To enable them to recognize and report any possible malicious attack, they need to continually be updated with the appropriate training and reporting mechanisms. For front-line personnel to develop positive habits and proactive behaviour, it is critical to use the appropriate tools and technology. The process of enhancing a company’s risk culture is ongoing and ever evolving.
The emerging trends for risk management in Asia Pacific
Numerous difficulties that have emerged after the pandemic will influence new tendencies in Asia. Every year, cybercrime is growing more sophisticated, and it is predicted that ransomware instances will cost exponentially more money. Additionally, businesses will now have to deal with managing third party risks.
Over half of companies (51%) had experienced one or more third-party risk events since COVID-19 was formally declared a worldwide pandemic, according to Deloitte’s 2021 Third-party Risk Management (TPRM) Survey, which surveyed more than 30 countries. Organizations must do a more detailed analysis of their risk environment in order to identify and evaluate emerging and changing risks, particularly those coming from unimportant third parties like partners and vendors.
In addition to the risk of cyber-security breaches, organizations’ top priorities in 2022 will be the fusion of ESG and GRC. Sustainability disclosures are becoming important for the financial sector in Asia and beyond.
The role of CIOs and CISOs evolving in 2022 and beyond
Risk and security experts find it challenging to stay on top of developments like the introduction of ESG metrics and the requirement for operational resilience, as well as the rapidly expanding cybercrime, serious vulnerabilities, and threats.

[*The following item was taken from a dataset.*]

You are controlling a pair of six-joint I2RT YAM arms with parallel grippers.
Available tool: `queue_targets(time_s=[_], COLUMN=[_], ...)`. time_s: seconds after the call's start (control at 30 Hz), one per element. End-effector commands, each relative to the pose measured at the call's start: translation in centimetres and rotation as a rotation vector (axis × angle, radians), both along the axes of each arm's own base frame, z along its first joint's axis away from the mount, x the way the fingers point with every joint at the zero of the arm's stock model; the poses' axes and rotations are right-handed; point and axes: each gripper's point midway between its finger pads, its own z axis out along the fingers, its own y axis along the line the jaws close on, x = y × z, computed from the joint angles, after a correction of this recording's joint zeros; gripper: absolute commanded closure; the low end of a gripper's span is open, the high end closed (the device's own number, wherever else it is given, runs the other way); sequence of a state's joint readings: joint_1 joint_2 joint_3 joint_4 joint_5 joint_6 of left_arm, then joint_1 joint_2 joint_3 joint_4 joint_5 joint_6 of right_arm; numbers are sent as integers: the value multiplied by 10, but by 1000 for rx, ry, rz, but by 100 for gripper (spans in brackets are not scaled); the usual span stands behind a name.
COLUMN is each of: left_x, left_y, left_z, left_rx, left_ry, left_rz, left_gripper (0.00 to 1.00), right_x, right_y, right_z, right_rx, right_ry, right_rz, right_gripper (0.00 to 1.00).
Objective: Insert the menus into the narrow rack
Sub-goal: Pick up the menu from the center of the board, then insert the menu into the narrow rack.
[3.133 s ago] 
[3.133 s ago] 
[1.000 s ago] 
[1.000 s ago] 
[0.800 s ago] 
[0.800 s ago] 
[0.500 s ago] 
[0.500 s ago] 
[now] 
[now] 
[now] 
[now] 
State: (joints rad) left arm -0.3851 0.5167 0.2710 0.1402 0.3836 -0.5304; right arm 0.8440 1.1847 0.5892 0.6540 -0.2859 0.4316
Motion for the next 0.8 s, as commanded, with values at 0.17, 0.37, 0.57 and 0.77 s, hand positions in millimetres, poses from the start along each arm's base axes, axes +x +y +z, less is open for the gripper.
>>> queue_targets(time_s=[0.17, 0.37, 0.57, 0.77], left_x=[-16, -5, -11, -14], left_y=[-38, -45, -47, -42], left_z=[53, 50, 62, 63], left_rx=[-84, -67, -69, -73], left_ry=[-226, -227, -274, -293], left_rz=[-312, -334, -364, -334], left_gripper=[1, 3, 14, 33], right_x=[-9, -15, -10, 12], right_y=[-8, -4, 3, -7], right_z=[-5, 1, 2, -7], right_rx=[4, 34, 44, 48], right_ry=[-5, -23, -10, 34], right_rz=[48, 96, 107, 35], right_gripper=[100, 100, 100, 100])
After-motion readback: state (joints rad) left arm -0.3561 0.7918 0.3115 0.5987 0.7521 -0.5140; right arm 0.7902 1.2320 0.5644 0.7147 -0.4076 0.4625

Risk and security specialists often have expertise in finance, such as banking, where quantitative risks like market and credit risks frequently rank highly in most organizations. The scope is now being expanded to encompass qualitative risks related to workers, third parties, geopolitics, supply chains, and cyberattacks.
In addition to the ongoing threat of cyber-security breaches, businesses now place a high importance on the convergence of ESG and GRC, with sustainability disclosures becoming a requirement for the financial industry in Asia and globally.
Compliance management will become increasingly difficult as organizations must cope with an increasing number of legislation and related modifications. Heavy fines and penalties might be levied for failing to assure compliance. Organizations may automate and streamline their compliance management process while increasing their agility, operational efficiency, and resilience by utilizing advanced data analytics and cutting-edge technology like artificial intelligence (AI).
Many of the problems that have emerged since the pandemic will influence new trends in Asia as we move forward. Businesses today must deal with managing risks from third parties, such as partners, suppliers, contractors, and the like.
The relationship between chief risk officers and CIOs has been strengthened by the realization that databases and the knowledge they contain from both internal and external systems have become the source for risk analysis. In the modern world, it is essential for CIOs and CISOs to move beyond merely analysing and reporting data to actively using it for risk-driven decision making for their organizations.